Frankly, the very premise of this paper seems ridiculous to me, to a considerably greater extent than even most other bad alignment takes. How can the notion that agents may be getting more incoherent as they become more capable even exist within an industry that's salivating over the prospect of climbing METR's "maintain coherence over longer spans of time" benchmark?
Will Automating AI R&D not work for some reason, or will it not lead to vastly superhuman superintelligence within 2 years of "~100% automation" for some reason?
My current main guess is that it will more-or-less work, and then it will not lead to vastly superhuman superintelligence.
Specifically: I expect that the current LLM paradigm is sufficient to automate its own in-paradigm research, but that this paradigm is AGI-incomplete. Which means it's possible to "skip to the end" by automating it to superhuman speeds, but what lies at its end won't be AGI.
Like, much of the current paradigm is "make loss go down/reward go up by trying various recombinations of slight variations on a bunch of techniques, constructing RL environments, and doing not-that-deep math research". That means the rewards are verifiable across the board, so there's "no reason" why RLVR + something like AlphaEvolve won't work for automating it.

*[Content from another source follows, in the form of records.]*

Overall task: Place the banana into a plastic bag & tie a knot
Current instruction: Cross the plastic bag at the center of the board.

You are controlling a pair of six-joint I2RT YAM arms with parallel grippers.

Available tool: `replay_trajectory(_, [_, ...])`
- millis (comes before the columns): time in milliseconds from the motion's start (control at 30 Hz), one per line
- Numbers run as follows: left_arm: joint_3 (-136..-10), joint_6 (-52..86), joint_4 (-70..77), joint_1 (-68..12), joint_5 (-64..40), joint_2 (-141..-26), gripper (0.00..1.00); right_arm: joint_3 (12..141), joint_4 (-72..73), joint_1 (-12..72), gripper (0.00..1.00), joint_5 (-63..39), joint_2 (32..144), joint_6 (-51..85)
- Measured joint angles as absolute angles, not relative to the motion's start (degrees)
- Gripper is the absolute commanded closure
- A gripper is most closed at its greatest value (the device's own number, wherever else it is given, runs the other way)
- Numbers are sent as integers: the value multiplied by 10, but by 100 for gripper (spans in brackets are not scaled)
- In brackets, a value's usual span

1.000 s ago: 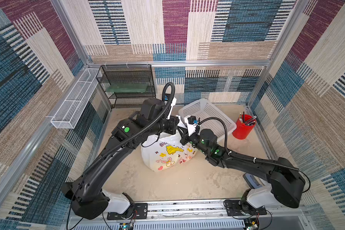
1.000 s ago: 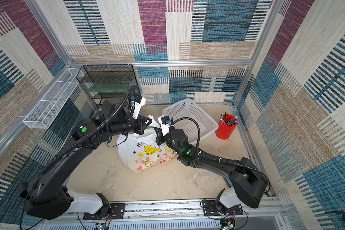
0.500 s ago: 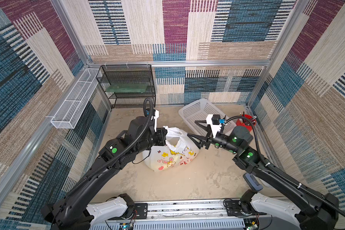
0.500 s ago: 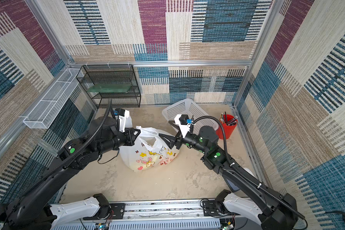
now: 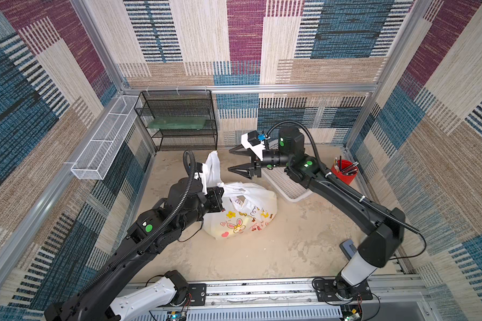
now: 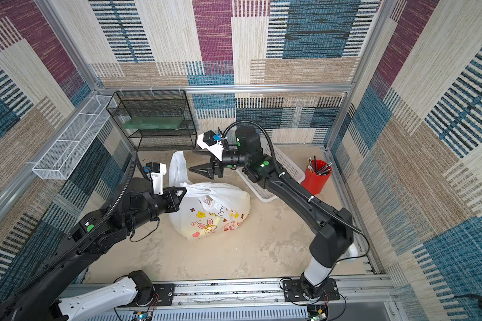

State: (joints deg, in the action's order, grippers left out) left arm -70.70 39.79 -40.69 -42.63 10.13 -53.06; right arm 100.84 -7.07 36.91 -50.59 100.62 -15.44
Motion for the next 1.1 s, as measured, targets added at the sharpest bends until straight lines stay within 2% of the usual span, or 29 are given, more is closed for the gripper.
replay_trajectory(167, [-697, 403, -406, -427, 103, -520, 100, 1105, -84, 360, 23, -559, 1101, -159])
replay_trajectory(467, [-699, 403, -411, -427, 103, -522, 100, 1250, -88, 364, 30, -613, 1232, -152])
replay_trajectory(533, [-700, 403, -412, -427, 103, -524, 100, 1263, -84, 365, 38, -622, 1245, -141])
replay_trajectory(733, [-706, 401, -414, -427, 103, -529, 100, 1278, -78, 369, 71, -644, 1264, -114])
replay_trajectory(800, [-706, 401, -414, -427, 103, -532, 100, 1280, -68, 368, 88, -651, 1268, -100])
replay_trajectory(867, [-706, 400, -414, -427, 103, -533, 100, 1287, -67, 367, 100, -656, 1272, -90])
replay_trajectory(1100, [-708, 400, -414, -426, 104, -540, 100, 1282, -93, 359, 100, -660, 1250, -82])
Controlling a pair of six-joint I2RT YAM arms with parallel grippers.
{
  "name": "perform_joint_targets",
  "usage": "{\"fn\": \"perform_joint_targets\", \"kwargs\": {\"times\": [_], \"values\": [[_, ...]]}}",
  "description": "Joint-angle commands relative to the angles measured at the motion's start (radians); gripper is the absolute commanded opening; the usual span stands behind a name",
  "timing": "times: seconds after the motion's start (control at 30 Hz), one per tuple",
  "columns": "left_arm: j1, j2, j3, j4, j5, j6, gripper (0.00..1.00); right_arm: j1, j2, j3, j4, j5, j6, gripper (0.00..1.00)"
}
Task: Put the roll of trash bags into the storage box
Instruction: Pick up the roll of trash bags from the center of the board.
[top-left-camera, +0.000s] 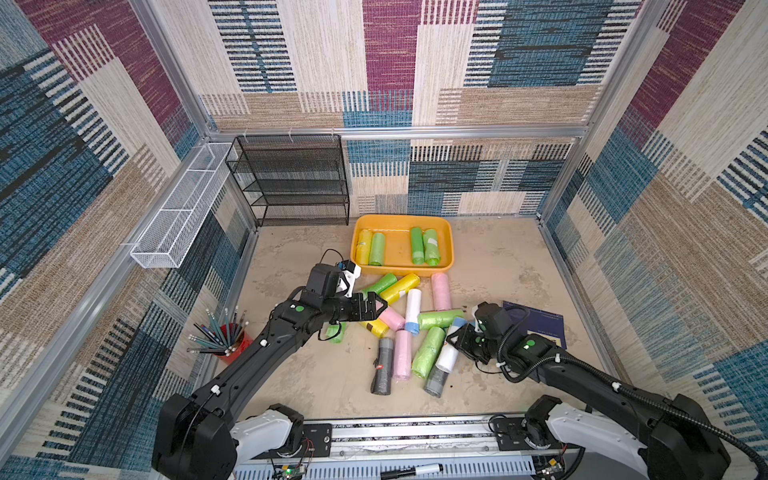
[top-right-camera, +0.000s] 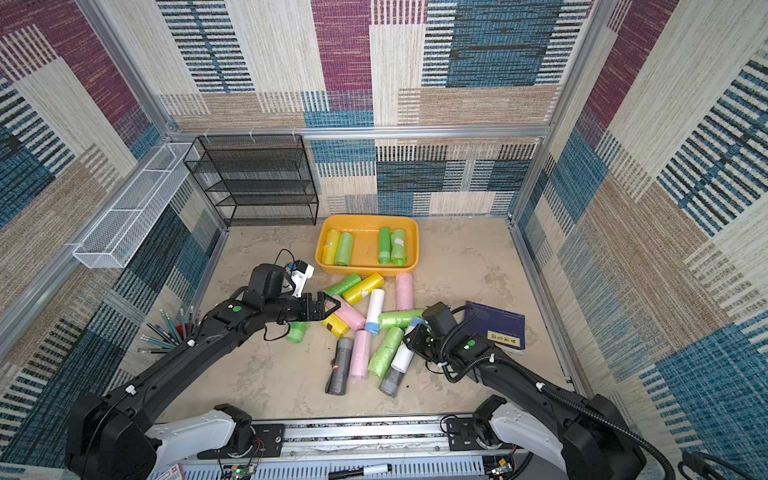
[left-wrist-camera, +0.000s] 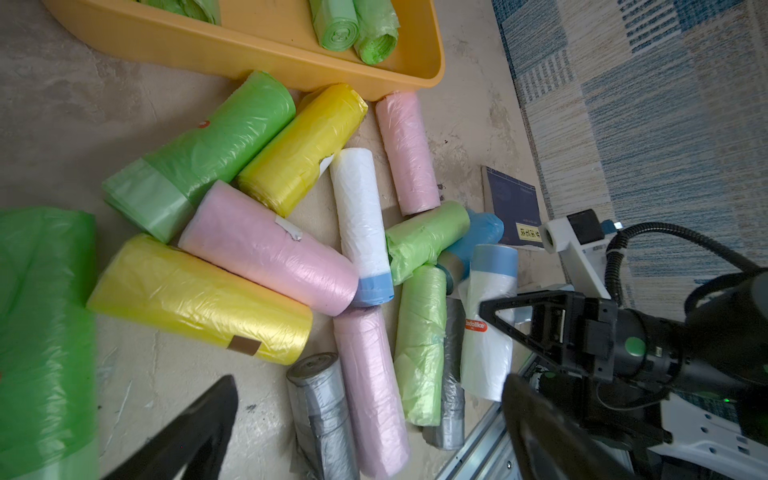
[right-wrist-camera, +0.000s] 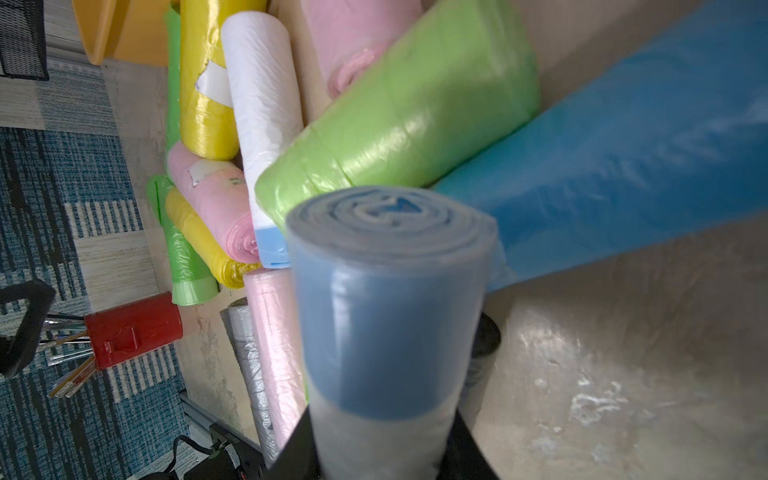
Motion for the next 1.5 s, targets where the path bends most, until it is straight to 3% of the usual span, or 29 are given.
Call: {"fn": "perform_joint_targets", "kwargs": {"times": [0.0,0.6,1.17,1.47], "values": [[0.000,-0.008,-0.007,0.018,0.005,0.009,0.99,0.001,0.018,0.027,0.077,-0.003,-0.006,0.30],[-0.006,-0.022,-0.007,0.001,-0.042,0.022,0.99,0.000,0.281,0.242,0.122,-0.017,-0.128,0.26],[-0.037,-0.037,0.016,-0.045,-0.105,0.048,0.98,-0.022,0.633,0.634,0.028,-0.035,-0.306,0.21],[-0.041,-0.038,0.029,-0.067,-0.147,0.063,0.98,-0.093,0.861,0.978,-0.094,-0.011,-0.468,0.18]]}}
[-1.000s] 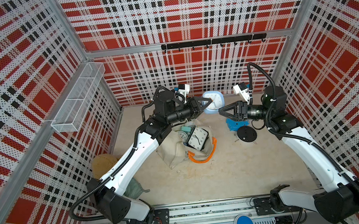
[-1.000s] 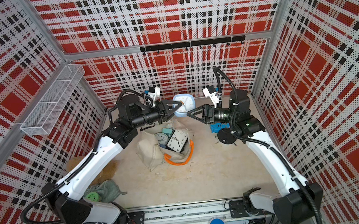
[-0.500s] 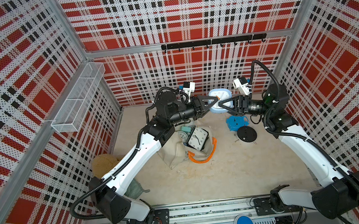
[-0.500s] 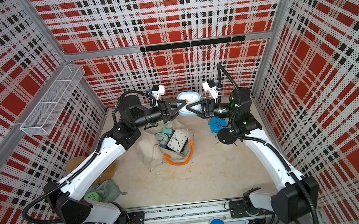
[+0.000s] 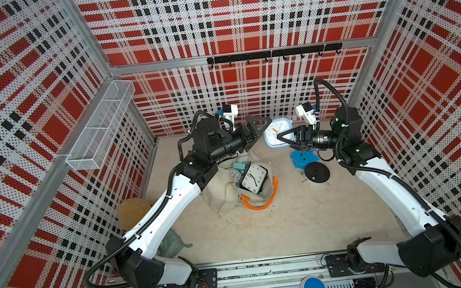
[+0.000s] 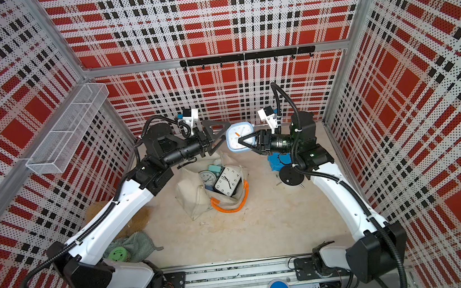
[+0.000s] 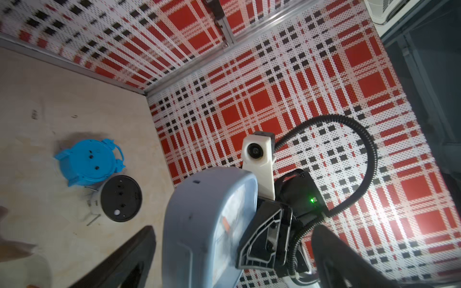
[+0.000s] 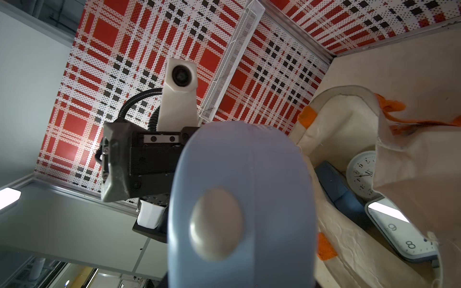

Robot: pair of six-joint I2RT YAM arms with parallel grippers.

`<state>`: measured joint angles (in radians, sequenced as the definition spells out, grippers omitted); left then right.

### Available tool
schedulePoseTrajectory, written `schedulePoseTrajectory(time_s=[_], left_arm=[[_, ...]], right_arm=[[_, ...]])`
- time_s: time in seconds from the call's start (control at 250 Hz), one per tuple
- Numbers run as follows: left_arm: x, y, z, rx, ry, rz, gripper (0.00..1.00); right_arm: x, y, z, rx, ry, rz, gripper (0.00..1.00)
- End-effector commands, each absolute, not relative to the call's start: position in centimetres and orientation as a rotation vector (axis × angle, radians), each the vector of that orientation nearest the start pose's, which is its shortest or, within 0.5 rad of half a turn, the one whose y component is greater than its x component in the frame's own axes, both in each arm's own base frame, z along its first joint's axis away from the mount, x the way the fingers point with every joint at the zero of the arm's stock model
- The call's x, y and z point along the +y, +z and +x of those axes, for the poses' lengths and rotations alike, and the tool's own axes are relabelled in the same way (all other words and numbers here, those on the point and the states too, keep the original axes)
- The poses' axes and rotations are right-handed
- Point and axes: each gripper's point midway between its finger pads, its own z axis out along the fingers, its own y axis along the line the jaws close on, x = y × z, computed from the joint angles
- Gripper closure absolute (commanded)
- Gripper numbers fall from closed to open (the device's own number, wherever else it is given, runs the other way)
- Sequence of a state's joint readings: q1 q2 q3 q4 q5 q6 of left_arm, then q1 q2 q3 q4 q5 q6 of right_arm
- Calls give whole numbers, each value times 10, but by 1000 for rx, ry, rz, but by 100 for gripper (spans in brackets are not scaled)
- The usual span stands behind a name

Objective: Take the alarm clock out of the canvas bag
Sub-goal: Place the alarm at the center of the board.

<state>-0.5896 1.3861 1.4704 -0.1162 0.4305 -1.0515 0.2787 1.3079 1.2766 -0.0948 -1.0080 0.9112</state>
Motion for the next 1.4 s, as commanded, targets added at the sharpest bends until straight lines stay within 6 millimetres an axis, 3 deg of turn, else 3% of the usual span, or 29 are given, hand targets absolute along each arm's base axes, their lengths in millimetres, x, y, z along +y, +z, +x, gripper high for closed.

But it's still possible that you can automate ~all of the AI research that's currently happening at the frontier labs, and still fail to get to AGI.
(Though it's possible that what lies at the end will be a powerful-enough non-AGI AI tool that it'll make it very easy for the frontier labs to then use it to R&D an actual AGI, or take over the world, or whatever. This is a subtly different cluster of scenarios, though.)
Ryan had suggested that, on his model, spending ~5%-more-than-commercially-expedient resources on alignment might drop takeover risks down to 50%. I'm interested in how he thinks this scales: how much more resources, in percentage terms, would be needed to drop the risk to 20%, 10%, 1%?
Not convinced this isn't a temporary artefact of the current time horizons. Like, in the future, I think it's plausible that the two categories of tasks you'd be delegating would be either (a) the sort of shallow tasks the future models would be able to complete instantly, or (b) the sort of deep tasks that'd take future models hours to complete.
Fair enough, though, maybe this counts. But is there really a rich suite of skills like that, and would they really take that long to learn by the time learning them does become immediately net-positive?